## Exercise prompt
Return the material below exactly, but only from the line with "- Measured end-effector" through the line with "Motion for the", and without its pictures.

## Data segment
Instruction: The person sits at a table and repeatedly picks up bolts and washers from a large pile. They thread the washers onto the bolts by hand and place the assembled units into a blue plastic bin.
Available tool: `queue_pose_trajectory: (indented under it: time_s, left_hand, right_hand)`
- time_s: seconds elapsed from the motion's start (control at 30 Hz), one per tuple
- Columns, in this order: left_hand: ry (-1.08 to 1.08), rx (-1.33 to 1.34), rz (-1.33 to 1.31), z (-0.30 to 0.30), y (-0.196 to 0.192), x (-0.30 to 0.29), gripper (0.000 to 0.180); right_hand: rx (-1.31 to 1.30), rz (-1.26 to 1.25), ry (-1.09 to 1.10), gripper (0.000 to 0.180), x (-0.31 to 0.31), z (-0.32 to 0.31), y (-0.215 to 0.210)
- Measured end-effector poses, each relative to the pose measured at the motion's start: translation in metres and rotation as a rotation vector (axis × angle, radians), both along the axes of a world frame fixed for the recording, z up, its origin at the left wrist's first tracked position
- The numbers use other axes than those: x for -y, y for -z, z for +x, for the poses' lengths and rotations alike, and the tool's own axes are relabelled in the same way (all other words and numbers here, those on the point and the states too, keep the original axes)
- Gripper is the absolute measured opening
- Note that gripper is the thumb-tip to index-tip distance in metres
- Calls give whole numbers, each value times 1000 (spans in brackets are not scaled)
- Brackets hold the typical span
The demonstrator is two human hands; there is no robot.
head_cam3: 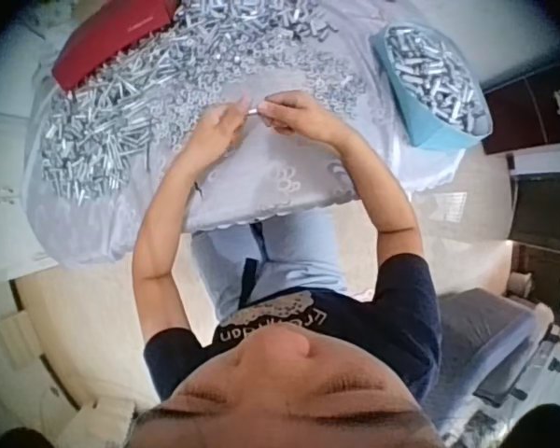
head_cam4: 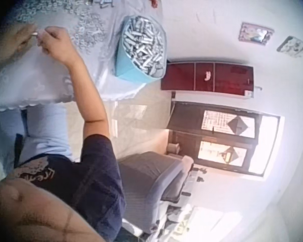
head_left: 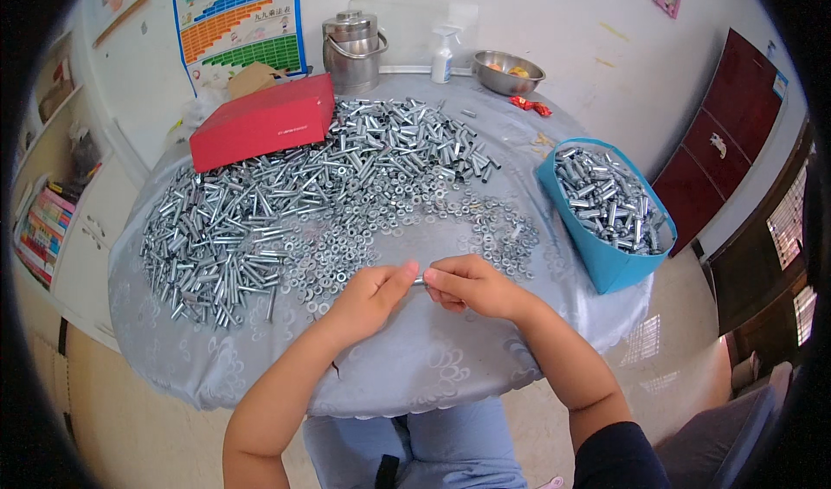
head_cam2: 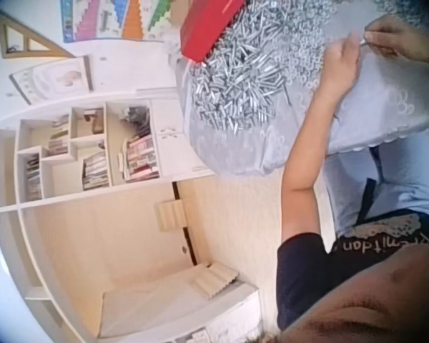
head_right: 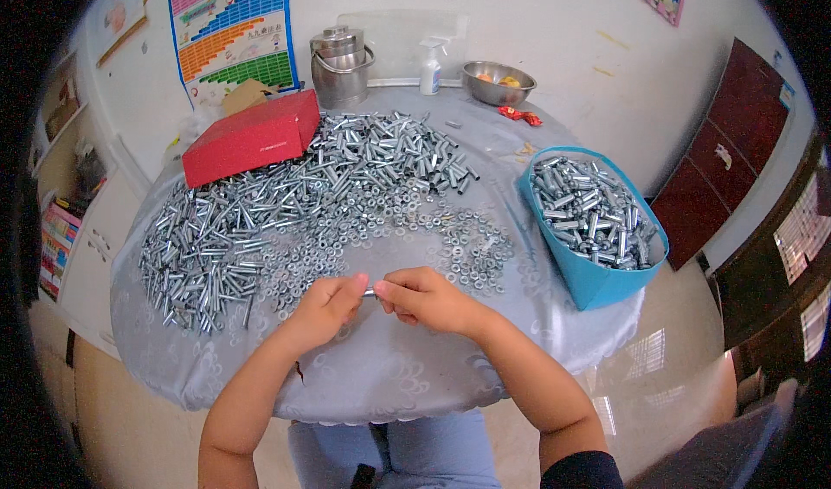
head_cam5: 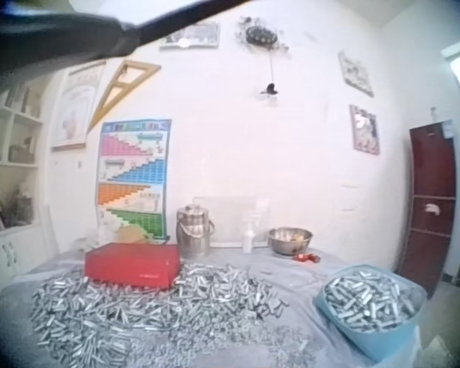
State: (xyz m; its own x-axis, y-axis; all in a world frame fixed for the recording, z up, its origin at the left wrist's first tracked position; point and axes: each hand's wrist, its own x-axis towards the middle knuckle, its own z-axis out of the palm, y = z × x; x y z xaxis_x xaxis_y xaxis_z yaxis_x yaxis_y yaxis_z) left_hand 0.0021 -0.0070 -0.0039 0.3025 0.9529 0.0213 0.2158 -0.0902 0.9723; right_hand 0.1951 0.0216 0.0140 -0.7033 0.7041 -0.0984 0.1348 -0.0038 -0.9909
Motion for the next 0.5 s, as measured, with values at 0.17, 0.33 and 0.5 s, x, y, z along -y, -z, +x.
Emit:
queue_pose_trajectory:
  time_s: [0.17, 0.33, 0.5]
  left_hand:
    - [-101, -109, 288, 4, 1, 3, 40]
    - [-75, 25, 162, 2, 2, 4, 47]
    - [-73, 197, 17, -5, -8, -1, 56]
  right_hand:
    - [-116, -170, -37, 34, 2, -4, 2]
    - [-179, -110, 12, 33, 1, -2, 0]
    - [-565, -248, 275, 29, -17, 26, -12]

## Answer to this exercise
- Measured end-effector poses, each relative to the pose measured at the motion's start: translation in metres and rotation as a rotation vector (axis × angle, radians), both along the axes of a world frame fixed for the recording, z up, its origin at the left wrist's first tracked position
- The numbers use other axes than those: x for -y, y for -z, z for +x, for the poses' lengths and rotations alike, and the tool's own axes are relabelled in the same way (all other words and numbers here, those on the point and the states too, keep the original axes)
- Gripper is the absolute measured opening
- Note that gripper is the thumb-tip to index-tip distance in metres
- Calls give whole numbers, each value times 1000 (spans in brackets are not scaled)
- Brackets hold the typical span
The demonstrator is two human hands; there is no robot.
head_cam3: 
head_cam4: 
head_left: 
head_cam2: 
head_right: 
head_cam5: 
State: (xyz m; its own x-axis, y-axis; all in a world frame fixed for the recording, z up, its origin at the left wrist's first tracked position; point and axes: each hand's wrist, its own x-axis towards the middle knuckle, its own z-axis out of the palm, y = z × x; x y z xaxis_x xaxis_y xaxis_z yaxis_x yaxis_y yaxis_z) left_hand 0.0021 -0.0070 -0.0039 0.3025 0.9529 0.0213 0.2158 -0.0902 0.9723; right_hand 0.1951 0.0216 0.0140 -0.7033 0.7041 -0.0984 0.1348 -0.0038 -0.9909
Motion for the next 0.5 s, as measured, with values at 0.17, 0.33 and 0.5 s, x, y, z along -y, -z, +x.

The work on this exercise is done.